Proof for $\sum_{i=0}^n \frac{n \choose i}{{2n-1} \choose i} = 2$.

Question

I stumbled upon this strange equivalence for all integers $n>0$: \begin{equation} \sum_{i=0}^n \frac{n \choose i}{{2n-1} \choose i} = 2 \\ \end{equation} And tried numerous other integer triples $(a,b,c)$ to see if: $$\sum_{i=0}^n \frac{an \choose i}{{bn+c} \choose i}$$ Was ever constant for all $n$, but could not find any. I am wondering how to prove the case for $(a,b,c)=(1,2-1)$, and how to find other triplets.

My attempt: I do not know many equivalences in combinatorics, but I began with: $$\frac{n \choose i}{{2n} \choose i} - \frac{n \choose {i+1}}{{2n} \choose i+1} = \frac{n!(2n-i)!}{(n-i)!2n!} - \frac{n!(2n-i-1)!}{(n-i-1)!2n!}$$ Mostly because I see a $2n-1$ appear, but am not sure if this is correct, and am not quite sure how to pick apart the right hand side further if it is.

Answer 1

From the hockey stick identity we have \begin{eqnarray*} \sum_{i=0}^{n} \binom{2n-i-1}{n-1} = \binom{2n}{n} = 2 \binom{2n-1}{n}. \end{eqnarray*} This can be rearranged to give your identity.

Alternatively, using the Beta function \begin{eqnarray*} \binom{2n-1}{i} ^{-1} = 2n \int_0^1 t^i (1-t)^{2n-i-1} dt. \end{eqnarray*} Substituting this gives \begin{eqnarray*} \sum_{i=0}^{n} \binom{n}{i} \binom{2n-1}{i}^{-1} & = & 2n \int_0^1 \sum_{i=0}^{n} \binom{n}{i} t^i (1-t)^{2n-i-1} dt \\ & = & 2n \int_0^1 \left( 1+ \frac{t}{1-t} \right)^n (1-t)^{2n-1} dt \\ & = & 2n \int_0^1 (1-t)^{n-1} dt = \color{red}{2}. \\ \end{eqnarray*} And this method might be more useful when trying to generalise your identity.

Answer 2

In general, for any integers $n,k\ge 0$ are, we have
$$ \boxed{\sum_{i=0}^n \frac{\binom{n}{i}}{\binom{n+k}i}=\frac{n+k+1}{k+1}.} $$ Your problems is the special case $k=n-1$.

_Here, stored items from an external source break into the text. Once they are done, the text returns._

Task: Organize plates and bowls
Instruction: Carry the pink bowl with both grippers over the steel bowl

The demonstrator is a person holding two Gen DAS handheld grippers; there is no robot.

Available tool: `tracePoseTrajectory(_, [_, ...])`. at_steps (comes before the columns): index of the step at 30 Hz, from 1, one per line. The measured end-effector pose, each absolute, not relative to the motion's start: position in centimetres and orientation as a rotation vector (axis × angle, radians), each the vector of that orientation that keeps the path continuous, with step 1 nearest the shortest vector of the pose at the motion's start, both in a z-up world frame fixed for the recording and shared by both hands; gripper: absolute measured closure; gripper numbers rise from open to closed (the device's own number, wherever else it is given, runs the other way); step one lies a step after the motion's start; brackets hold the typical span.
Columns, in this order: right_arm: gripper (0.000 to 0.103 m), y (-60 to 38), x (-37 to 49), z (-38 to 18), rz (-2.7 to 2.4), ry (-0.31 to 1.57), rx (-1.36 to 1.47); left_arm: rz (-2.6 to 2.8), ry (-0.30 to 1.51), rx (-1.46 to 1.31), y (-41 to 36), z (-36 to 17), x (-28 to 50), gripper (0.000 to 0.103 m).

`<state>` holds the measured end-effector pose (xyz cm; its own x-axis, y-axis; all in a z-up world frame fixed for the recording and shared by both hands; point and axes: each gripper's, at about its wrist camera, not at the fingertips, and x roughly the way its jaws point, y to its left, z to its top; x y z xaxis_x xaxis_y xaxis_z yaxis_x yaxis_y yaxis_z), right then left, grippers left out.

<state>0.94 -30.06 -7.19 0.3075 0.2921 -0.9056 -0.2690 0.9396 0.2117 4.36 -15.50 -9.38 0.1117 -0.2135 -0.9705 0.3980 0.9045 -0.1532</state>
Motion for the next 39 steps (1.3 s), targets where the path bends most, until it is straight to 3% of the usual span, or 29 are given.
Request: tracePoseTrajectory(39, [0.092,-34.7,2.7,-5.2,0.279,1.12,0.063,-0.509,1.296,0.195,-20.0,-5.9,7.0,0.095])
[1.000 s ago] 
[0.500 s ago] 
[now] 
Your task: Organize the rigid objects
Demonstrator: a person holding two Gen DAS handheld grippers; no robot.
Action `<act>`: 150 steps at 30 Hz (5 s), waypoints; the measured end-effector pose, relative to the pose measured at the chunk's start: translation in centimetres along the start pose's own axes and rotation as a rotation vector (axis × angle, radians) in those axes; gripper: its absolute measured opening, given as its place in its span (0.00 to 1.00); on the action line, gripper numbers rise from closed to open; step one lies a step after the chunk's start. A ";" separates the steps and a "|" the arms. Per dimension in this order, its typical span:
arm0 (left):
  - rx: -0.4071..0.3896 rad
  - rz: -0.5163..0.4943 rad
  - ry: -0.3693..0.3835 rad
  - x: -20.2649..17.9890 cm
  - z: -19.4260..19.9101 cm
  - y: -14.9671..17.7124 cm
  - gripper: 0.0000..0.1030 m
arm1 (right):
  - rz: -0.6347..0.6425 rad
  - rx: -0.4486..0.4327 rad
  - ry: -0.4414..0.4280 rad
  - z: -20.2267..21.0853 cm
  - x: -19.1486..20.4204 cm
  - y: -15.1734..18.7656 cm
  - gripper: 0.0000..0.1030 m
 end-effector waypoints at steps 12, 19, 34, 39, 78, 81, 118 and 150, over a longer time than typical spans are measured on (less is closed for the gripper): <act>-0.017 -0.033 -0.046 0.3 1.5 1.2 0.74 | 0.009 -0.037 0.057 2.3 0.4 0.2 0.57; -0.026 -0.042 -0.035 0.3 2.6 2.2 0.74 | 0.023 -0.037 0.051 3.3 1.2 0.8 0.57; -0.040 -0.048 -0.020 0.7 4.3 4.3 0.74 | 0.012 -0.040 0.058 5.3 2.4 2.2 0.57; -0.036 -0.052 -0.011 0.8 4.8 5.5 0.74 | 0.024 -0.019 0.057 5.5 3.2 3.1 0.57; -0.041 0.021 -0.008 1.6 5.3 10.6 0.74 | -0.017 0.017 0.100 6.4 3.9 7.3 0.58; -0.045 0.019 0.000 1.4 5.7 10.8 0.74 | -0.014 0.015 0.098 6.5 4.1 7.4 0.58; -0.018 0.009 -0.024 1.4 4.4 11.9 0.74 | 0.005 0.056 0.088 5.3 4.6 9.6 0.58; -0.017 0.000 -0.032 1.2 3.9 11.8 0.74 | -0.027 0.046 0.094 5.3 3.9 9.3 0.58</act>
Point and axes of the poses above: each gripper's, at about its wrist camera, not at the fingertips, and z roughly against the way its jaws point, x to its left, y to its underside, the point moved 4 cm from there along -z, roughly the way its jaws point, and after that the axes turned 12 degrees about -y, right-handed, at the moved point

To see this, imagine you have a shuffled deck with $n$ black cards and $k$ red cards. You deal cards from the top until you get a red card. What is exepcted number of cards dealt?

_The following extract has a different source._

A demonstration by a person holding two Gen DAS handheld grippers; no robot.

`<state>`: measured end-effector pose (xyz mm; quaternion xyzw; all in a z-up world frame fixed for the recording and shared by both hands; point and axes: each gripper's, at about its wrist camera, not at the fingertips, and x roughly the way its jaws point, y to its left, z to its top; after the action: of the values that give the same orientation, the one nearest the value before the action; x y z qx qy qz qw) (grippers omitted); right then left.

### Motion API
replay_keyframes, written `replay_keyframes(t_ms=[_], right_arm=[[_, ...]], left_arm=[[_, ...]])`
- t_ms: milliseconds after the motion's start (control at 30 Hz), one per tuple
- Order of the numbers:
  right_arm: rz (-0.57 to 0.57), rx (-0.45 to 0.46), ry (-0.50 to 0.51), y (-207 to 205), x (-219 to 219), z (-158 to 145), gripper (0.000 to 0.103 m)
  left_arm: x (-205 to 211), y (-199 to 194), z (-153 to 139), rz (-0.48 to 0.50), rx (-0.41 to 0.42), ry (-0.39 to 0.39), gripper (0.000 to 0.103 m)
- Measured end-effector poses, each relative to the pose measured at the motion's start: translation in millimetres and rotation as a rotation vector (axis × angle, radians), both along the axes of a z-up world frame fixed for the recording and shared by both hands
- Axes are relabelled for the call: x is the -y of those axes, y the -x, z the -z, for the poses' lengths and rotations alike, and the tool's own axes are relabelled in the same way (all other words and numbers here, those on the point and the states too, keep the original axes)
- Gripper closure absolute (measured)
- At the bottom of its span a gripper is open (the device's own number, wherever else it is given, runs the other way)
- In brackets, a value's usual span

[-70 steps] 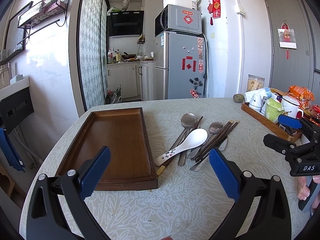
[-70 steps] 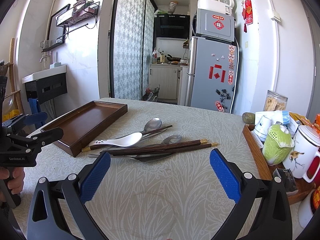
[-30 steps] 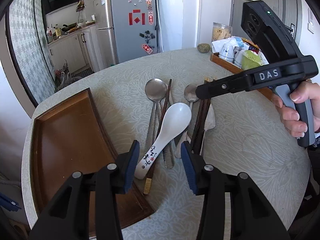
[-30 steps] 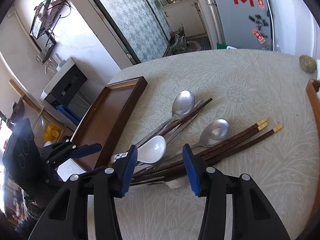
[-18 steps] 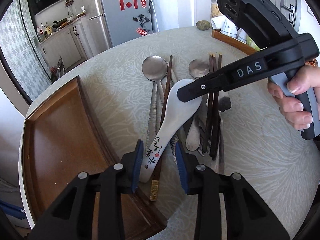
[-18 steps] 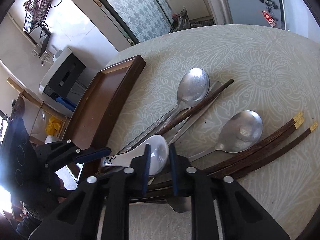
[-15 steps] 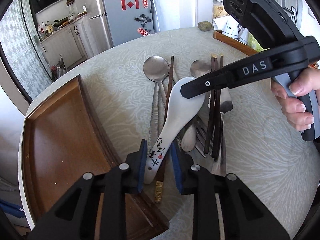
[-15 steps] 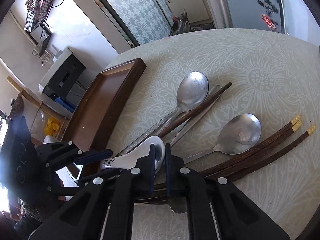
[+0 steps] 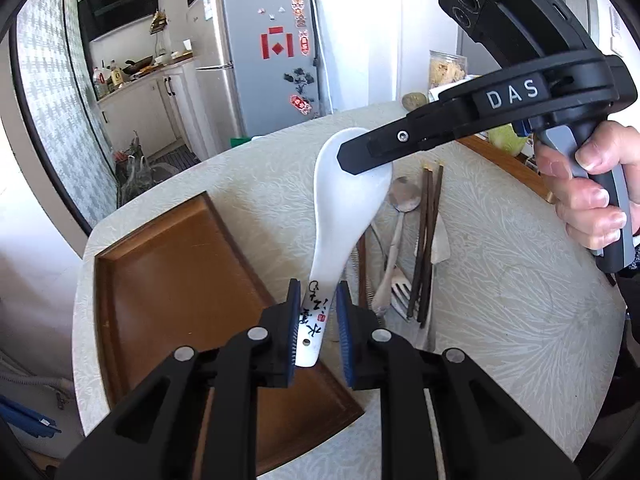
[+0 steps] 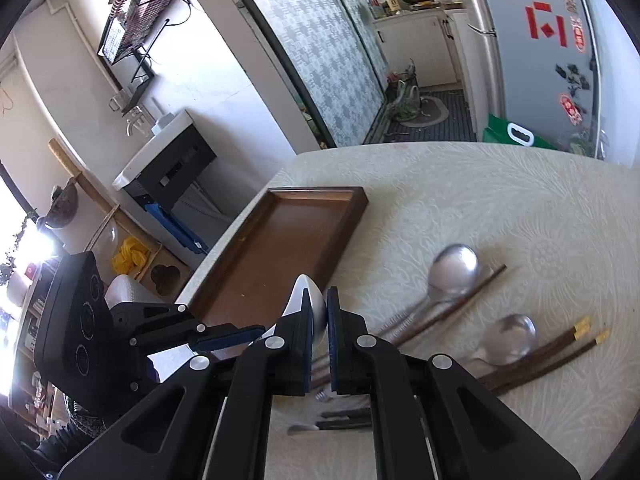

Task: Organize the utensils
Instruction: 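Lift the white spoon with the left gripper, lower it into the tray, open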

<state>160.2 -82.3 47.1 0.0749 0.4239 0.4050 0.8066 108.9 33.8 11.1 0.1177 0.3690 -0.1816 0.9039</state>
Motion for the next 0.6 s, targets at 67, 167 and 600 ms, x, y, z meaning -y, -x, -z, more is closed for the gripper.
replay_keyframes(t_ms=[67,167,600], right_arm=[[-0.035,-0.008,-0.009,-5,-21,-4,0.096],[-0.085,-0.042,-0.009,-14,-54,5,0.096],[-0.144,-0.184,0.039,-56,-133,65,0.096]], left_arm=[[-16,2,-4,-0.036,-0.001,0.001,0.084],[-40,3,2,-0.095,-0.023,-0.019,0.084],[-100,-6,40,-0.218,-0.110,-0.021,0.084]])
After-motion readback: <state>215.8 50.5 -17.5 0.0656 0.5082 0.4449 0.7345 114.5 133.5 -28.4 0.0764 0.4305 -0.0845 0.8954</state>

Letting $X$ be the number of cards dealt, then $$ E[X]=\sum_{i=0}^\infty P(X>i)=\sum_{i=0}^n \frac{\binom{n}{i}}{\binom{n+k}i} $$ because the event $\{X>i\}$ occurs if the first $i$ cards are all chosen from the $n$ black cards, out of a total of $\binom{n+k}{i}$ ways to choose the first $i$ cards.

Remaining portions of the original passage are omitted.